The first part of the shotgun sequencing experiment has been done for you. Twenty five clones were selected from a random insert library and sequenced on both ends with universal primers. These fifty sequence traces are in a zip file called “shotgun.zip”, together with a configuration file to run the Staden fragment assembly package.

  1. Unzip the shotgun.zip file.

  2. In the new "shotgun" directory, double click the file named "config.pg4". This will launch the PreGap4 program.

  3. Click the "Files to Process" tab.

  4. Click the "Add files" button.

  5. Fine the shotgun directory.
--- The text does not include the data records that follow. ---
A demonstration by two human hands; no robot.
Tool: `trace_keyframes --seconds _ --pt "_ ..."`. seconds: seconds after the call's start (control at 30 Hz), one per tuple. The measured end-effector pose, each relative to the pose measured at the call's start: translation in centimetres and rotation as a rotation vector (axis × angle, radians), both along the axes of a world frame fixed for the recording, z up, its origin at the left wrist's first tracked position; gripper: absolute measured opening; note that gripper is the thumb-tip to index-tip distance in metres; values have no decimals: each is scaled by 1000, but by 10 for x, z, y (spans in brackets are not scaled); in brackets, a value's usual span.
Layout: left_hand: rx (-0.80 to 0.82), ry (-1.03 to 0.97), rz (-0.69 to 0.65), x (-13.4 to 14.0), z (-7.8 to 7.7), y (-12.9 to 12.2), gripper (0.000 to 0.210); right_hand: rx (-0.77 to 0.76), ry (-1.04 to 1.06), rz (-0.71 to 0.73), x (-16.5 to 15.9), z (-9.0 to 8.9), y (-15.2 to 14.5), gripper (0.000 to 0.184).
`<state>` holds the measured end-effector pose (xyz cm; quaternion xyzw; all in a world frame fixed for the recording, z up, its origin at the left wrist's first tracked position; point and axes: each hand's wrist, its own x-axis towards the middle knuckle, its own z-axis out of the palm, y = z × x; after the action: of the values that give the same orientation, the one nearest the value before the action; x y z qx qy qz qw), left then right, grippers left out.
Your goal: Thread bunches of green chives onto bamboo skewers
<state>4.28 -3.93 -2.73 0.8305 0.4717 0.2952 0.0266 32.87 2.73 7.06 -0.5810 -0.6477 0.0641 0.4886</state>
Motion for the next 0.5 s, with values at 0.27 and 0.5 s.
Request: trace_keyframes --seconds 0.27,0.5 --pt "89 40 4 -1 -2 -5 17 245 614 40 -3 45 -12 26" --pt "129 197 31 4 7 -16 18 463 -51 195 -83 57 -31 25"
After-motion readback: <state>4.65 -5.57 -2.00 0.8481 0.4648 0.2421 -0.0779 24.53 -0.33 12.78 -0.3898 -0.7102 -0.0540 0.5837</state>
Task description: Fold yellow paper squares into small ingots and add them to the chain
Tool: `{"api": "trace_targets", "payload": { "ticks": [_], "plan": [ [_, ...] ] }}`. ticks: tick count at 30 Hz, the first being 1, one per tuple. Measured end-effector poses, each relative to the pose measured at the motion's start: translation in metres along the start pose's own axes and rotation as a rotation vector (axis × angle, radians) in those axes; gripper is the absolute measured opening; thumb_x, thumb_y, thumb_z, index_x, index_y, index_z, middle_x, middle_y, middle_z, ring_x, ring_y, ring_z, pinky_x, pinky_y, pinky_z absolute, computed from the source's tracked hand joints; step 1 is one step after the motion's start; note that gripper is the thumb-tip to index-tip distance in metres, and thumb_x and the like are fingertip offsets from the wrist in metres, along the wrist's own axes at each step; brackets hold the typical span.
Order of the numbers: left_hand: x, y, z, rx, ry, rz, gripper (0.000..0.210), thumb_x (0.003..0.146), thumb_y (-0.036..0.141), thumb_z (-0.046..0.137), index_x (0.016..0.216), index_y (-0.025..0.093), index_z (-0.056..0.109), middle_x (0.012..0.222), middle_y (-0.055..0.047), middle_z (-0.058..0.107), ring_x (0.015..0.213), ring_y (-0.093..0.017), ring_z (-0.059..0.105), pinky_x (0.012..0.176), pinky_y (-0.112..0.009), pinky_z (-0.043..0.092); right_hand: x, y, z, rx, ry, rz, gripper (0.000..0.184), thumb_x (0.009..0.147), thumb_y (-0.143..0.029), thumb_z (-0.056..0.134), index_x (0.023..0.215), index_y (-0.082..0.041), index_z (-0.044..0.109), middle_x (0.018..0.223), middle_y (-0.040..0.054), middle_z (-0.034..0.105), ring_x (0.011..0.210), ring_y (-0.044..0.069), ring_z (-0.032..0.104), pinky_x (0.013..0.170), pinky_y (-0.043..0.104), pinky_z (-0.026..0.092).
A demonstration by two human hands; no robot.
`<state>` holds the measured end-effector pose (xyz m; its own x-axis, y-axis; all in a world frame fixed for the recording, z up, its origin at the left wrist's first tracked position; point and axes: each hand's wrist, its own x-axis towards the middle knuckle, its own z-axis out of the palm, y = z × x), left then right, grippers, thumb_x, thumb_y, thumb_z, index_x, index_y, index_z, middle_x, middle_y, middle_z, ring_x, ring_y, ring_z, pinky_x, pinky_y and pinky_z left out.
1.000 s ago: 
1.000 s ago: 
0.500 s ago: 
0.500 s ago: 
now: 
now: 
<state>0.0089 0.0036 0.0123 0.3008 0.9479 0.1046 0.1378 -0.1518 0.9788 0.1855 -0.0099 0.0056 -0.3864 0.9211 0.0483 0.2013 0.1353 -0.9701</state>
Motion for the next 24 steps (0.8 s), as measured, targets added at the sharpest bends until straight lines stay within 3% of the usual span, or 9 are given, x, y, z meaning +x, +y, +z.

Change "Files of type..." to "SCF". Select all 25 SCF files (Control-A), and click "Open".

  6. Click the "Configure Modules" tab.

  7. Check to see that the following modules are selected (You can read the help documentation to see what these modules do):

    1. Estimate Base Accuracy

    2. Trace Format Conversion

    3. Initialize Experiment Files

    4. Augment Experiment Files

    5. Quality Clip

    6. Sequencing Vector Clip

    7. Screen For Unclipped Vector

    8. Gap4 shotgun assembly

  8. Check that the following values are set:

    1. Quality Clip : Clip mode: "by confidence", Window length 50, average confidence 25.

    2. Gap4 database name "HIV", database version "0", "Create new database".

  9. Click "Run". When it finishes, close Pregap4.

  10. Look in the "shotgun" directory again. You should find a new file named "HIV.0.aux": double click this file to launch Gap4.

  11. Two windows will open, the main Gap4 window and the "Contig Selector".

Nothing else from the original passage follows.